Applying for pupillage

You will ideally apply for pupillage in your final year of a law degree or GDL year to become a barrister. Chambers accept pupillage applications through a system called the Pupillage Gateway, although some may receive them directly from candidates. Each applicant is allowed to apply to a maximum of 12 chambers each year. Unless pupils attend an Advocacy Training Course and Practice Management course during their pupillage a full qualification certificate will not be issued.

Handy tips while applying 

• Take time to research about the chamber’s area of practice

• Check your application form thoroughly, have it proofread and write information in a concise and articulated manner

• Demonstrate relevant work experience and highlight achievements

• Understand carefully what you’re applying for and state relevant areas of interest being specific where needed

• Don’t exaggerate and instead mention specific points that generate interest

• Watch out for deadlines!

Being Called: Once you successfully complete your BPTC course, you are eligible to be Called to the Bar. You cannot commence your second 6 months in pupillage until you have been Called. Basically it is like a graduation ceremony for BPTC students and is held at your Inn of Court where you registered as member.

Inns of CourtInns Of Court

Each of the four Inns, viz., the Lincoln's Inn, the Inner Temple, the Middle Temple and the Gray's Inn have three grades of membership – for students, barristers and Masters of the Bench or "benchers". The Inns provide support through educational activities, social engagement opportunities, access to common rooms and gardens and the provision of grants and scholarships.

Other information

Foreign qualified lawyers interested in transferring to the Bar of England and Wales must apply to the independent regulator of the Bar viz., the Bar Standards Board.

For international students who are interested in becoming a Barrister in England and Wales, they must refer to relevant guidance of the Bar Standards Board.

Work experience

A BPTC course, especially if being pursued part time, can allow time for some paid work and gain useful legal experience.
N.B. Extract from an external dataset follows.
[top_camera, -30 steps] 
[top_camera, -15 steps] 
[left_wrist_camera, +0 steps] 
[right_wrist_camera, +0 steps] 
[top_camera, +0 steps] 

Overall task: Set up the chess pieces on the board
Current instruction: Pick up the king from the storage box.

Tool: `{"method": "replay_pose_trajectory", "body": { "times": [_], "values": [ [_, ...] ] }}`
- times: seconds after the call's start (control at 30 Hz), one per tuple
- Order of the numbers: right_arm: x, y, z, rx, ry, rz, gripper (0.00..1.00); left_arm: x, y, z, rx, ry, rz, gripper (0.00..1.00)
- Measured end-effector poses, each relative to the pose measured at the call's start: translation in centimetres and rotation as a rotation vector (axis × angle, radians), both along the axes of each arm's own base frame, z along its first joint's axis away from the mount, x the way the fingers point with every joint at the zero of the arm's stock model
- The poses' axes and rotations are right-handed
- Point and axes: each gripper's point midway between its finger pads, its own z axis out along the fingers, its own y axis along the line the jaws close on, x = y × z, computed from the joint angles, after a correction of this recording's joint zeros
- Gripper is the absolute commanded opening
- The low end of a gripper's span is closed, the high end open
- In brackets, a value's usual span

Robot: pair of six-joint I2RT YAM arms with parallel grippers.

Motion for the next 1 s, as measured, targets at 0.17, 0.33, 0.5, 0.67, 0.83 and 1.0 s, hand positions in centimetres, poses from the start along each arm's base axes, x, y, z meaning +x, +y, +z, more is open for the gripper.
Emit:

This can include undertaking mini-pupillages, marshalling, voluntary legal work ('pro-bono' work) or general work experience.

Mini-pupillages are short periods of work experience in a set of chambers and would involve shadowing a member of chambers and learning what their work involves.

Marshalling on the other hand involves sitting with a judge and provides the unique opportunity to see barristers making submissions in court and discuss cases with the judge.

Undertaking voluntary legal work ('pro-bono' work) is a great way to get experience of advising people on legal issues and representing them in tribunals.It would be good to sharpen one’s public speaking and research skills from day 1 of pursuing undergraduate law degree. Students would also do well in building a good CV by participating in moot court competitions or undertaking legal research.